• YOUR OBJECTIVE:
All lines below containing the string "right" are to be copied.

• GIVEN INFORMATION:
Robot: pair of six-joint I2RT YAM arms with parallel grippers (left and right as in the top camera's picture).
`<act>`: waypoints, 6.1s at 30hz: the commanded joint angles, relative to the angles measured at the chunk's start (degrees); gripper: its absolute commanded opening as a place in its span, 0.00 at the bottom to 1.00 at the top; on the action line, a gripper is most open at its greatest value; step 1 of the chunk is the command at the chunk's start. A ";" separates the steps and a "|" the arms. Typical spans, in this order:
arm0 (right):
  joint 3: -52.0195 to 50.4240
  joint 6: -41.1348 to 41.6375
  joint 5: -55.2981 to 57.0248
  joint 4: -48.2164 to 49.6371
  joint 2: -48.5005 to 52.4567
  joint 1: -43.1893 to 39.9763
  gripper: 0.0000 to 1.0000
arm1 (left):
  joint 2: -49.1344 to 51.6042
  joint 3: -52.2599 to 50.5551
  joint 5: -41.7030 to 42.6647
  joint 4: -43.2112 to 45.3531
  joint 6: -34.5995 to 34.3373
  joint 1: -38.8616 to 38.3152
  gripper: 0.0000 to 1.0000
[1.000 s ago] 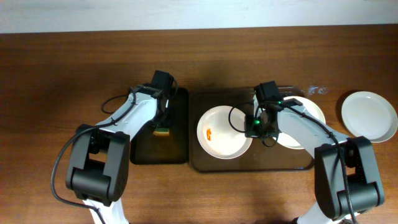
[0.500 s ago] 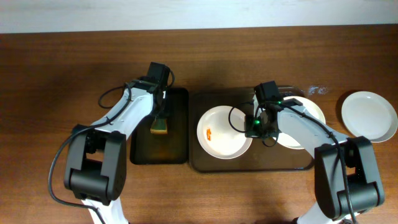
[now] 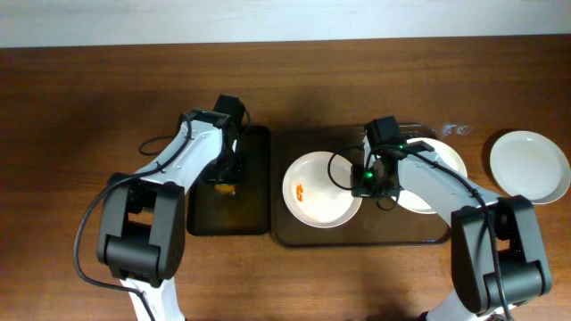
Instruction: Clean dirty plates on tray and stack at the side
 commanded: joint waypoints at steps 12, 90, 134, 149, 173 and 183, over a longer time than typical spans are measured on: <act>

• ANSWER:
Robot: pair of six-joint I2RT YAM arms with parallel grippers (left and right as in the top camera's picture).
arm0 (right):

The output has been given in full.